He played Shylock and Ford (in the Merry Wives of Windsor) in 1968-69 at the Open Air, Regent’s Park, before joining the RSC in 1970 as the Provost in Measure for Measure (with Ian Richardson and Ben Kingsley), Lord Rivers in Norman Rodway’s Richard III and Salisbury in a touring King John, with the title role played by Patrick Stewart.
His billing slipped in movies, but he played small parts in good films such as Superman (1978), starring Christopher Reeve, as one of the Elders; as a passerby drawn into the violence in the Spanish-American slasher film Deadly Manor (1990); and in Bertrand Tavernier’s Death Watch (1980), a sci-fi futuristic fable about celebrity, reality TV and corruption, starring Romy Schneider and Harvey Keitel.
With John Retallack’s Actors Touring Company in the 80s, he was a lurching, apoplectic Sir John Brute in John Vanbrugh’s The Provok’d Wife, possessing, said Jonathan Keates in the Guardian, “a weirdly philosophical elegance”; a civilised Alonso, expertly discharging some of the best speeches in The Tempest; and a quick-change virtuosic king, peasant, soldier and tsar in Alfred Jarry’s 1896 surrealist satire Ubu Roi in the Cyril Connolly translation.

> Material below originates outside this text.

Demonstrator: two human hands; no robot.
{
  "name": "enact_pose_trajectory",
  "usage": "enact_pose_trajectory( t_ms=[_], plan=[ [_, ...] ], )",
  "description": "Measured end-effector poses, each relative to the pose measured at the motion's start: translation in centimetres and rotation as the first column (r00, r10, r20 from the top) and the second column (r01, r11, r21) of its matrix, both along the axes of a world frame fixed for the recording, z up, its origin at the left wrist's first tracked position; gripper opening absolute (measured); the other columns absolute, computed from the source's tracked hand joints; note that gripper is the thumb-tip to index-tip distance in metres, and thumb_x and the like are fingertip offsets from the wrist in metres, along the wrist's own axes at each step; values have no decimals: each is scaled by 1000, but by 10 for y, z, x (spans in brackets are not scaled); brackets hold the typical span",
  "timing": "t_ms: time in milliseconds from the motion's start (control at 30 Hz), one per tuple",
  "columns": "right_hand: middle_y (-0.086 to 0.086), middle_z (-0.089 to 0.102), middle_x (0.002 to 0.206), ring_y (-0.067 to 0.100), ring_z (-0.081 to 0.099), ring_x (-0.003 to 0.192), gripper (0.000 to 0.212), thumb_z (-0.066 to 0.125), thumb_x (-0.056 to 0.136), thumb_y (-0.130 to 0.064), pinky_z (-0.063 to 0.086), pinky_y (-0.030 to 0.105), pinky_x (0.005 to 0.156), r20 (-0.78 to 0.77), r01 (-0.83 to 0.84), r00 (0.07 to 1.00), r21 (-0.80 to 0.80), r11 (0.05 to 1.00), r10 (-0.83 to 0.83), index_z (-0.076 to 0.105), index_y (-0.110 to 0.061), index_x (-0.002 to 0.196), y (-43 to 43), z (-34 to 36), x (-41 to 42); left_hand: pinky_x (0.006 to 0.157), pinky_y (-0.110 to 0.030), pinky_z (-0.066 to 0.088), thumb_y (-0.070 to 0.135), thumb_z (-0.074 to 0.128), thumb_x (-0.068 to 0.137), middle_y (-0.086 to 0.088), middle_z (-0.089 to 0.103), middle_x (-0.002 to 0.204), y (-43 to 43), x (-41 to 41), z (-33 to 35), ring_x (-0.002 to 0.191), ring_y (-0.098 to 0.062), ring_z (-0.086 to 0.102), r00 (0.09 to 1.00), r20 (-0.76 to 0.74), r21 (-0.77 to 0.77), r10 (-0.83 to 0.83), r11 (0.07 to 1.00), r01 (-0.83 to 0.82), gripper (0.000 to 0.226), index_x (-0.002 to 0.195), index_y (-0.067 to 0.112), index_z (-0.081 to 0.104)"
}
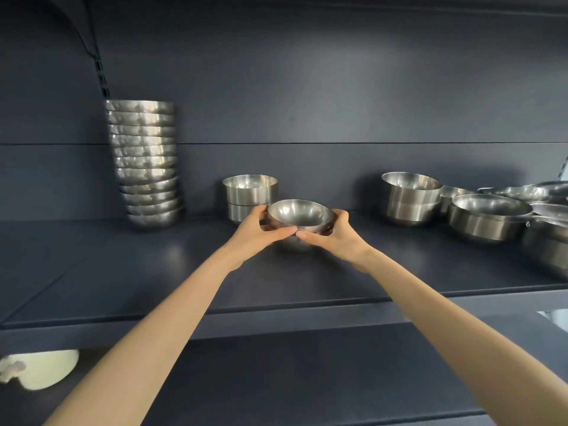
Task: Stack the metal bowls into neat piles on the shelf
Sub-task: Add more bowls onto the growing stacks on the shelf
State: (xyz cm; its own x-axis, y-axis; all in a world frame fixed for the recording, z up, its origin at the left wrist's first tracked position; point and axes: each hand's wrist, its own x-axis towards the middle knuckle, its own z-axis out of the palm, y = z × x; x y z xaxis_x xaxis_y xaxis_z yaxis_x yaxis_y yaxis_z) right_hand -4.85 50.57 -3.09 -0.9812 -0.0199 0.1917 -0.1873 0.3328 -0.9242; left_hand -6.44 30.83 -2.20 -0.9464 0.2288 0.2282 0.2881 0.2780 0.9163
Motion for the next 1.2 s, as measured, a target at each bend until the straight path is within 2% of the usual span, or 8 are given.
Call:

Back at the RSC in 1989, he was the courtly official Egeus in white spats (Helena wore Doc Martens) in an outstanding production of A Midsummer Night’s Dream by John Caird, and both the Ghost and First Player in Mark Rylance’s pyjama-clad Hamlet directed by Ron Daniels. In 1994 he took over (from Peter Cellier) as Pinchard in Peter Hall’s delightful production of Feydeau’s Le Dindon, retitled in translation An Absolute Turkey, which it wasn’t.
He rejoined Rylance in that actor/director’s opening season in 1997 at the new Shakespeare’s Globe. He was King Charles VI of France in Henry V and Tutor to Tim in Thomas Middleton’s riotous Jacobean city comedy, A Chaste Maid in Cheapside. Many years later, in 2021, his son Alfred Enoch (Dean Thomas in the Harry Potter movies), would play on the same stage as a fired-up Romeo.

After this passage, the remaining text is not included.